Curiosamente, relatos de bastidores de controladores de voo do Santos Dumont mencionam noites em que alvos não identificados surgiam no radar "pulando" de um ponto a outro da tela, um fenômeno tecnicamente chamado de jitter de alta energia. Nessas ocasiões, aeronaves em aproximação para a icônica pista do SDU frequentemente relatavam variações inexplicáveis nas bússolas e nos sistemas de ILS (Instrument Landing System). O impacto para o leitor aqui é entender que o fenômeno ufológico no Rio de Janeiro não é apenas uma luz distante, mas um fator que interage com a segurança de voos dos maiores aeroportos do país, forçando controladores a reorientar o tráfego aéreo comercial para evitar colisões com o invisível. E o maior detalhe de tudo, são situações e observações frequentes, ampliando atenções redobradas dos controladores de voos de ambos os aeroportos do Rio de Janeiro. 

Com as evidências de radar dos aeroportos Santos Dumont e Galeão somadas à geofísica magnética do estado, o céu do Rio de Janeiro é monitorado por algo que a ciência oficial ainda não nomeou, mas que os radares militares já pesaram e mediram. Esta é apenas a superfície de um segredo guardado em camadas de solo e mar.
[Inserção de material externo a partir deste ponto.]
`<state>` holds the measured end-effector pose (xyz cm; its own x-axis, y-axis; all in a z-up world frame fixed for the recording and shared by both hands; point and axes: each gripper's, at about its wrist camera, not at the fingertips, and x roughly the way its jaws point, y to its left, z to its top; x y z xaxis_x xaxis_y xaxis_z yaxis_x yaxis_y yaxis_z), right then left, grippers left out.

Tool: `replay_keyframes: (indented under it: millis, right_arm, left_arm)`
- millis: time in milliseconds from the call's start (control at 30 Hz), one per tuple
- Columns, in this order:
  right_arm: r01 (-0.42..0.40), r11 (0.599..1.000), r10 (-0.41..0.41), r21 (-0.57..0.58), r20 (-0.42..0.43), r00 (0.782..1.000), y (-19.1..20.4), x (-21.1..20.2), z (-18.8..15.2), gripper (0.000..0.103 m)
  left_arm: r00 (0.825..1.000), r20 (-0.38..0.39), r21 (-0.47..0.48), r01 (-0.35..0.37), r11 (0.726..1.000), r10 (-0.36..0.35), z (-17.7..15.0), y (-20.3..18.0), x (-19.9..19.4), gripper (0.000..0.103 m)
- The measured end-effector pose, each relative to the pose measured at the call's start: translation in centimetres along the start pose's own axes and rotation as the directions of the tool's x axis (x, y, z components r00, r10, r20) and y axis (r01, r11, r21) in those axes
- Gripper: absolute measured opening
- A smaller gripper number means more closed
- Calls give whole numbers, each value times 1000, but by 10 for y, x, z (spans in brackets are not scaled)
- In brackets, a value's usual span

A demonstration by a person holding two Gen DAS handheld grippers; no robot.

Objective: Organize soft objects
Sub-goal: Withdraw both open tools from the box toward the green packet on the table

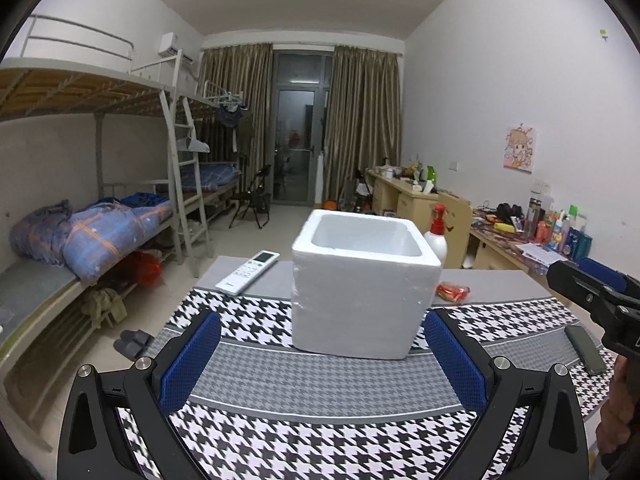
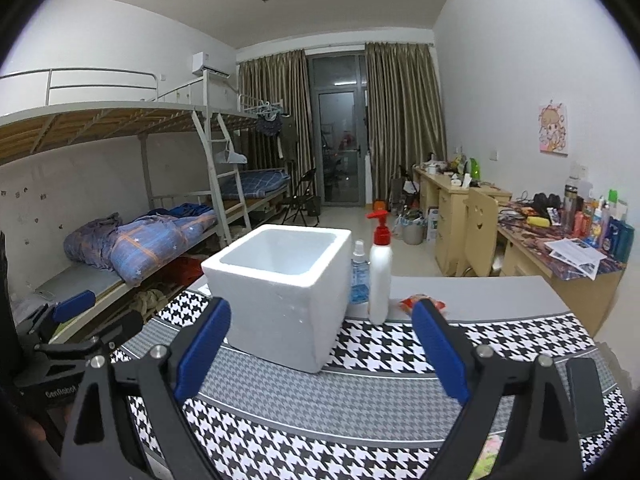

Avalia-se que o Estado do Rio de Janeiro não é apenas um palco de avistamentos casuais, mas sim um ponto estratégico de interação técnica entre fenômenos de origem desconhecida e a geofísica do planeta. A evidência de que esses objetos escolhem locais com anomalias magnéticas e ricas em minerais específicos, somada à interferência direta e mensurável na rede elétrica estadual, retira o assunto do campo da crença e o coloca no campo da física aplicada. O que estamos testemunhando é uma operação que utiliza o solo e a energia fluminense como recurso, restando-nos questionar se essa interação é apenas de passagem ou se faz parte de uma presença estabelecida e monitorada por protocolos de silêncio institucional. Certamente que há casos que estão esquecidos em algum arquivo em pequenas cidades do Estado do Rio de Janeiro como ocorrências policiais que não sofreram uma avaliação mais técnica envolvendo o fenômeno OVNI, mas existe a certeza que muito breve virá a tona casos nunca antes divulgados ou se quer acompanhados por Pesquisadores das regiões e capital, ou de qualquer outro Estado Brasileiro.




Fonte : Grupo Brasileiro de Ufologia.